▶ **HOW TO COMPLETE THIS TASK**:
Would you transcribe each of the entries exactly, with nothing added or dropped?

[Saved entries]
((

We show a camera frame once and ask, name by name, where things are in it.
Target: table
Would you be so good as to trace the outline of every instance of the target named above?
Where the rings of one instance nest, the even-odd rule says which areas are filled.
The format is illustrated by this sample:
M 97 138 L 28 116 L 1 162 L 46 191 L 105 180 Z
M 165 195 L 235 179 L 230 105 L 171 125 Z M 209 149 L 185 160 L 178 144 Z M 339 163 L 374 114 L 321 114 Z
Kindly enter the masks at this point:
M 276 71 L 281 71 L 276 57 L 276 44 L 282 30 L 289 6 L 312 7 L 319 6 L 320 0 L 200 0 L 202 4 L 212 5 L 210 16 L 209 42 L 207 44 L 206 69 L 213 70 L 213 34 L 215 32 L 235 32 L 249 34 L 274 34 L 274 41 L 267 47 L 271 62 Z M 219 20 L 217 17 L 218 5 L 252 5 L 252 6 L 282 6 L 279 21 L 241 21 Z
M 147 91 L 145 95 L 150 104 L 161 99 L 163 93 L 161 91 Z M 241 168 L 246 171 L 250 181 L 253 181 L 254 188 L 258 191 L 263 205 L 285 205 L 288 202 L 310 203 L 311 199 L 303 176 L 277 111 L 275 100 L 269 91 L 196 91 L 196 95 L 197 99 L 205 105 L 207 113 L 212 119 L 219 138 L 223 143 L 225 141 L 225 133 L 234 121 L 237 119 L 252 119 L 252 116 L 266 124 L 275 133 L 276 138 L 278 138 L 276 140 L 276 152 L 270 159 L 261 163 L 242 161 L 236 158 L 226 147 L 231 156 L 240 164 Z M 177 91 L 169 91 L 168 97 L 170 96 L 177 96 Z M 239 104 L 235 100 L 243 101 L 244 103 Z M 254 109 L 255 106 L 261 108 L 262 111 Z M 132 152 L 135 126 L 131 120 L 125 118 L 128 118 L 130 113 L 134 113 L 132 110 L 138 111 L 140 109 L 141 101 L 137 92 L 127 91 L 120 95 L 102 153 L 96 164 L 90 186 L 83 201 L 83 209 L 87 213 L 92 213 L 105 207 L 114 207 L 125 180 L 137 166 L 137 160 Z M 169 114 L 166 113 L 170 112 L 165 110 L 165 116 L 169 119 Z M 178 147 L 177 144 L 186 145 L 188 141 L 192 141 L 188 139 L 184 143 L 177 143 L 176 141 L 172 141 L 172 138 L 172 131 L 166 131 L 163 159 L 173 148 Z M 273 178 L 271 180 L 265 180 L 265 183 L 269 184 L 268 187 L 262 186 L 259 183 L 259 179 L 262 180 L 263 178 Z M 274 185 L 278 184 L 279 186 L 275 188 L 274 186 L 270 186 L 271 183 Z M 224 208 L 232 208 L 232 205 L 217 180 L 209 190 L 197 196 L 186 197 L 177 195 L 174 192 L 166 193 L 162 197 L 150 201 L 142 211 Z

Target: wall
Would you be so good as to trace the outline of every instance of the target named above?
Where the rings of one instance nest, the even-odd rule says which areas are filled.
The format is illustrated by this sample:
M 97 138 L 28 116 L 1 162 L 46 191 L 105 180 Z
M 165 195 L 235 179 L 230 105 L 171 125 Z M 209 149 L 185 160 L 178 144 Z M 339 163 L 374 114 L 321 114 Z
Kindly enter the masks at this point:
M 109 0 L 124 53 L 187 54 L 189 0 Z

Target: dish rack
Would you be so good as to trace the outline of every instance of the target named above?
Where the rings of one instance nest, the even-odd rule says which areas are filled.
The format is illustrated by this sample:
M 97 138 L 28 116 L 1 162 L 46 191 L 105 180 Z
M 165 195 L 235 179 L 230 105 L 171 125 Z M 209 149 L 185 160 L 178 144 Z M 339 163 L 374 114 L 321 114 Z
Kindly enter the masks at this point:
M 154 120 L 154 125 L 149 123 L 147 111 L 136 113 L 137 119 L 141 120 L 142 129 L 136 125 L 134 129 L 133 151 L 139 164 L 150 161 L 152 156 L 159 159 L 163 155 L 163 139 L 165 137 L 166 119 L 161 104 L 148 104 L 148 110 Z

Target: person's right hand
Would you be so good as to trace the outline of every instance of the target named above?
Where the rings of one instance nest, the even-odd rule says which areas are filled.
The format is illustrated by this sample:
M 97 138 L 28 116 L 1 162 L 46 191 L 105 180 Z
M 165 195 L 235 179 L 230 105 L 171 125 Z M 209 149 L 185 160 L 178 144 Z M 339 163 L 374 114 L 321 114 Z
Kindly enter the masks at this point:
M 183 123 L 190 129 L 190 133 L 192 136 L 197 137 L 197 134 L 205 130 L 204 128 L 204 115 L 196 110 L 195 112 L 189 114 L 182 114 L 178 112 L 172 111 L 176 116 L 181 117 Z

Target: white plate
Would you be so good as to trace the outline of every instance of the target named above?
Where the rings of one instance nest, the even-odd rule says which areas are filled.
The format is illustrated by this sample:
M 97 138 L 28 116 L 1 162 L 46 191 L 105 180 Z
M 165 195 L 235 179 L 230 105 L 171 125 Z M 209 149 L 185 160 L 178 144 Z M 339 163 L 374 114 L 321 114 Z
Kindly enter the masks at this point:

))

▶ **WRITTEN RESPONSE**:
We show a camera frame once and ask, name by name, where things are in it.
Target: table
Would you be so good as to trace the outline of every instance of the target named above?
Where the rings of one instance nest, the even-odd rule says which areas are filled.
The format is illustrated by this sample:
M 97 138 L 28 116 L 1 162 L 46 191 L 105 180 Z
M 165 195 L 235 179 L 230 105 L 171 125 Z M 209 149 L 185 160 L 178 144 Z M 339 163 L 374 114 L 321 114 Z
Kindly enter the masks at this point:
M 276 71 L 281 71 L 276 57 L 276 44 L 282 30 L 289 6 L 312 7 L 319 6 L 320 0 L 200 0 L 202 4 L 212 5 L 210 16 L 209 42 L 207 44 L 206 69 L 213 70 L 213 34 L 215 32 L 235 32 L 249 34 L 274 34 L 274 41 L 267 47 L 271 62 Z M 219 20 L 217 17 L 218 5 L 252 5 L 252 6 L 282 6 L 279 21 L 241 21 Z
M 147 91 L 145 95 L 150 104 L 161 99 L 163 93 L 161 91 Z M 241 168 L 246 171 L 250 181 L 253 181 L 254 188 L 258 191 L 263 205 L 285 205 L 288 202 L 310 203 L 311 199 L 303 176 L 277 111 L 275 100 L 269 91 L 196 91 L 196 95 L 197 99 L 205 105 L 207 113 L 212 119 L 219 138 L 223 143 L 225 141 L 225 133 L 234 121 L 237 119 L 252 119 L 252 116 L 266 124 L 275 133 L 276 138 L 278 138 L 276 140 L 276 152 L 270 159 L 261 163 L 242 161 L 236 158 L 226 147 L 231 156 L 240 164 Z M 177 91 L 169 91 L 168 97 L 170 96 L 177 96 Z M 239 104 L 235 100 L 243 101 L 244 103 Z M 254 109 L 255 106 L 261 108 L 262 111 Z M 132 152 L 135 126 L 131 120 L 125 118 L 128 118 L 130 113 L 134 113 L 132 110 L 138 111 L 140 109 L 141 101 L 137 92 L 127 91 L 120 95 L 102 153 L 96 164 L 90 186 L 83 201 L 83 209 L 87 213 L 92 213 L 105 207 L 114 207 L 125 180 L 137 166 L 137 160 Z M 169 114 L 166 113 L 170 112 L 165 110 L 165 116 L 169 119 Z M 178 147 L 177 144 L 186 145 L 188 141 L 192 141 L 188 139 L 184 143 L 177 143 L 176 141 L 172 141 L 172 138 L 172 131 L 166 131 L 163 159 L 173 148 Z M 273 178 L 271 180 L 265 180 L 265 183 L 269 184 L 268 187 L 262 186 L 259 183 L 259 179 L 262 180 L 263 178 Z M 274 185 L 278 184 L 279 186 L 275 188 L 274 186 L 270 186 L 271 183 Z M 224 208 L 232 208 L 232 205 L 217 180 L 209 190 L 197 196 L 186 197 L 177 195 L 174 192 L 166 193 L 162 197 L 150 201 L 142 211 Z

Target: wall
Would you be so good as to trace the outline of every instance of the target named above?
Where the rings of one instance nest, the even-odd rule says which areas are filled.
The format is illustrated by this sample:
M 97 138 L 28 116 L 1 162 L 46 191 L 105 180 Z
M 165 195 L 235 179 L 230 105 L 171 125 Z M 209 149 L 185 160 L 178 144 Z M 339 163 L 374 114 L 321 114 Z
Kindly enter the masks at this point:
M 109 0 L 124 53 L 187 54 L 189 0 Z

Target: dish rack
Would you be so good as to trace the outline of every instance of the target named above?
Where the rings of one instance nest, the even-odd rule says which areas are filled.
The format is illustrated by this sample:
M 97 138 L 28 116 L 1 162 L 46 191 L 105 180 Z
M 165 195 L 235 179 L 230 105 L 171 125 Z M 209 149 L 185 160 L 178 144 Z M 339 163 L 374 114 L 321 114 Z
Kindly enter the masks at this point:
M 154 120 L 154 125 L 149 123 L 147 111 L 136 113 L 137 119 L 141 120 L 142 129 L 136 125 L 134 129 L 133 151 L 139 164 L 150 161 L 152 156 L 159 159 L 163 155 L 163 139 L 165 137 L 166 119 L 161 104 L 148 104 L 148 110 Z

Target: person's right hand
Would you be so good as to trace the outline of every instance of the target named above?
Where the rings of one instance nest, the even-odd rule says which areas are filled.
The format is illustrated by this sample:
M 97 138 L 28 116 L 1 162 L 46 191 L 105 180 Z
M 165 195 L 235 179 L 230 105 L 171 125 Z M 209 149 L 185 160 L 178 144 Z M 339 163 L 374 114 L 321 114 Z
Kindly enter the masks at this point:
M 183 123 L 190 129 L 190 133 L 192 136 L 197 137 L 197 134 L 205 130 L 204 128 L 204 115 L 196 110 L 195 112 L 189 114 L 182 114 L 178 112 L 172 111 L 176 116 L 181 117 Z

Target: white plate
Would you be so good as to trace the outline of every instance of the target named above?
Where the rings of one instance nest, the even-odd rule says which areas are filled.
The format is illustrated by this sample:
M 97 138 L 28 116 L 1 162 L 46 191 L 105 180 Z
M 165 195 L 235 179 L 230 105 L 171 125 Z M 209 149 L 185 160 L 178 144 Z M 339 163 L 374 114 L 321 114 Z
Kindly enter the masks at this point:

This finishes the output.